━━━━━ Information shown ━━━━━
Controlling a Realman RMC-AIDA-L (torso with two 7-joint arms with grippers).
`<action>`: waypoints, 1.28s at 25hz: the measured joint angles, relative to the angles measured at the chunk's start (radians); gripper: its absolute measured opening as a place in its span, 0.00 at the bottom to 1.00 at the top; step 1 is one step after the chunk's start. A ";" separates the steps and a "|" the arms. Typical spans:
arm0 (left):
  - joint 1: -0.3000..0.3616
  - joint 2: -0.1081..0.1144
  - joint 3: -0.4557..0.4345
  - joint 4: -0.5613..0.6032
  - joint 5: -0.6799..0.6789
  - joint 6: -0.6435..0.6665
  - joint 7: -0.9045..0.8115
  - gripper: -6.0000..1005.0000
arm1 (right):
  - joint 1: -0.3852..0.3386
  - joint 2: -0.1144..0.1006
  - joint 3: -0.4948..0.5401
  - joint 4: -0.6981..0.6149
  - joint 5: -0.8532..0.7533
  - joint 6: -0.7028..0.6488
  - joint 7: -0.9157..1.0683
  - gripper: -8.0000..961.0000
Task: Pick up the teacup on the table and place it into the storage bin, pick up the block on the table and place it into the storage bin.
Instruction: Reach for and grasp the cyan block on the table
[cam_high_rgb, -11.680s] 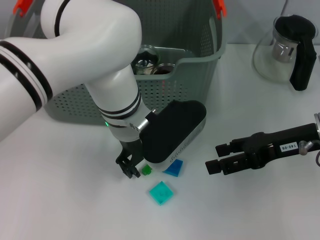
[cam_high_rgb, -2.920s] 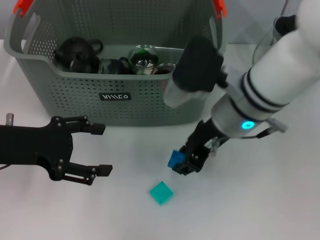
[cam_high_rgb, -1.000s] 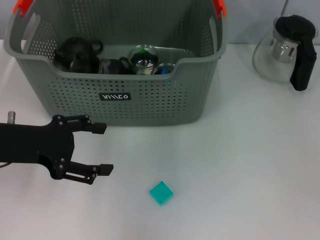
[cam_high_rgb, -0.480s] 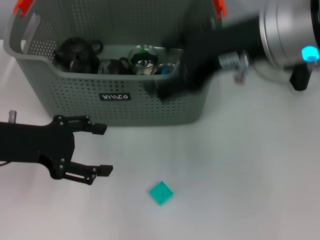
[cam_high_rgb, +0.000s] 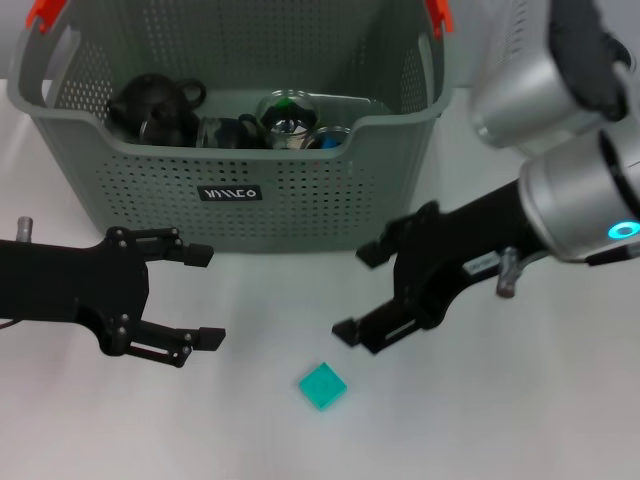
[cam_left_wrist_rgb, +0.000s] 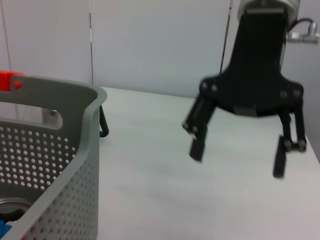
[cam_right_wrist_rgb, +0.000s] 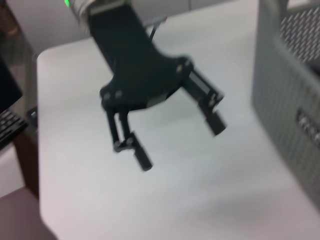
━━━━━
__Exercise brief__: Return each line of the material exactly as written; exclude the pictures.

__Response to this task__:
Controlling a Realman RMC-AIDA-L (torso with two 7-joint arms with grippers).
`<action>`: waypoints, 1.28s at 25hz: the measured joint angles, relative to the angles measured at the chunk's start (radians); gripper: its absolute measured opening as a place in its span, 0.00 at the bottom to 1.00 at the top; step 1 is one step after the chunk's start. A ";" separates the steps and a "|" the arms. Typical spans:
arm0 (left):
  - joint 1: -0.3000..0.3616
  - joint 2: -0.1081..0.1144
  - joint 3: -0.4557..0.4345
  - joint 4: -0.5613..0.6032
  - joint 5: -0.6799..0.6789
  - joint 6: -0.6435..0.6665
  - joint 7: -0.9045..0.8115
  - gripper: -6.0000..1005.0000
arm1 (right):
  - joint 1: -0.3852..0.3386
  - joint 2: -0.1144..0.1006
  - joint 3: -0.4948..0.5401
  - joint 4: -0.6981..0.6149
  - joint 5: -0.8532..0.7533
  - joint 6: -0.7028..0.6488
  - joint 7: -0.9157..1.0683
  - gripper: -8.0000..961.0000
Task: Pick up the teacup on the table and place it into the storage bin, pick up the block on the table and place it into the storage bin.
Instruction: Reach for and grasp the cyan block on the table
[cam_high_rgb, -11.680s] 
[cam_high_rgb, -2.920s] 
[cam_high_rgb, -1.000s] 
[cam_high_rgb, -0.480s] 
[cam_high_rgb, +0.000s] 
[cam_left_wrist_rgb, +0.000s] 
[cam_right_wrist_rgb, +0.000s] 

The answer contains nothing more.